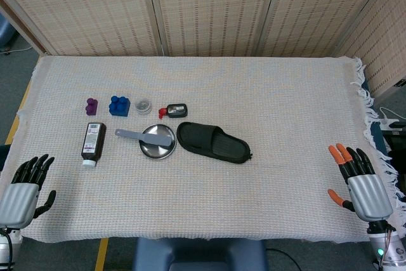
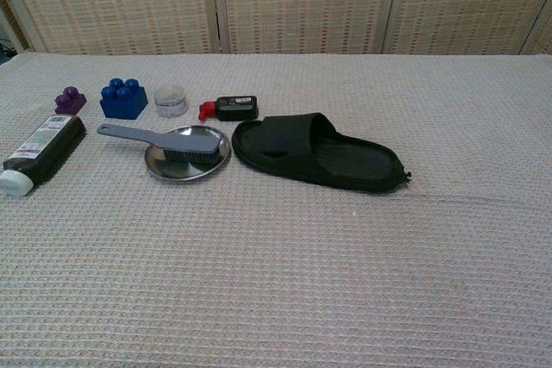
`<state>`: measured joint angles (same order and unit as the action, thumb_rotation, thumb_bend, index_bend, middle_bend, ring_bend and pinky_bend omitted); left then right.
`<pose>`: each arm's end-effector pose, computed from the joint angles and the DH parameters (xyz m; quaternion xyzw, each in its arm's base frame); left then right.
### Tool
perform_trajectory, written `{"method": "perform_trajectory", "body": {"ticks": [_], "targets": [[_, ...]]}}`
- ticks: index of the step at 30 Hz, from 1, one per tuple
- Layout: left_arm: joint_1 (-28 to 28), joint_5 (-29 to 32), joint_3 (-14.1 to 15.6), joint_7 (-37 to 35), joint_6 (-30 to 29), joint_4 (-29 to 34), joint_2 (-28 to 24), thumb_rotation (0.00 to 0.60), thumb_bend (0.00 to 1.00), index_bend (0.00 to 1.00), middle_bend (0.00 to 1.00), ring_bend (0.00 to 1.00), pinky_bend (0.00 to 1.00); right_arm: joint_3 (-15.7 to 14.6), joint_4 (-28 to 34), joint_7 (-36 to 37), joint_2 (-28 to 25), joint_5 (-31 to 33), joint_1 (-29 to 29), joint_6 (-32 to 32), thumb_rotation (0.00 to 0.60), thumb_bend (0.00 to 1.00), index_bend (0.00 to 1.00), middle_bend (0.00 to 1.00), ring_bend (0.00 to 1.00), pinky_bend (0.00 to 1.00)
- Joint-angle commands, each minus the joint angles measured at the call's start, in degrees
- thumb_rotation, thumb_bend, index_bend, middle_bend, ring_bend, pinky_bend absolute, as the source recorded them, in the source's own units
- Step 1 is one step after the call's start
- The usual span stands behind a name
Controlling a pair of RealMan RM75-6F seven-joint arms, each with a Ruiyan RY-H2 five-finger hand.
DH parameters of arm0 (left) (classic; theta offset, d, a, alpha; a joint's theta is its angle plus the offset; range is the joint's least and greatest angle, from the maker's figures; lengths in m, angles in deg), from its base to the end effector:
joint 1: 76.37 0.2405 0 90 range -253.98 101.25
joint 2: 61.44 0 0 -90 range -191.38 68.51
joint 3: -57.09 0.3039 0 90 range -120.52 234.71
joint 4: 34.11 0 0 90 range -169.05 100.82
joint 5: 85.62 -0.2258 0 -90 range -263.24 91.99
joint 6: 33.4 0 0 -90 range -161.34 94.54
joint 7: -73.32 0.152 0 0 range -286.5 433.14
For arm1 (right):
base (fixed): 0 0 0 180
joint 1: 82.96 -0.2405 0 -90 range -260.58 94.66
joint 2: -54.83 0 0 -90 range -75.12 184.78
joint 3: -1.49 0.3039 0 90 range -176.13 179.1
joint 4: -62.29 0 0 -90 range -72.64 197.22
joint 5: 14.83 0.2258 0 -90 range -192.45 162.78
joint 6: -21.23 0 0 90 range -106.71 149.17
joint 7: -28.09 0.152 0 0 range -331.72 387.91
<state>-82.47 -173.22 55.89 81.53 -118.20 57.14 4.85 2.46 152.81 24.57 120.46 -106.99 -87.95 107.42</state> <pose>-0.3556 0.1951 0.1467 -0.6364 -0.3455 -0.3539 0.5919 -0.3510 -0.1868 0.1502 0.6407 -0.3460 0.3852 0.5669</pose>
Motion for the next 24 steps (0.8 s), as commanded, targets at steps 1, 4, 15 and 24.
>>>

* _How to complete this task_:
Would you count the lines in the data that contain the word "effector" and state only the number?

* _Solution to the exercise_:
2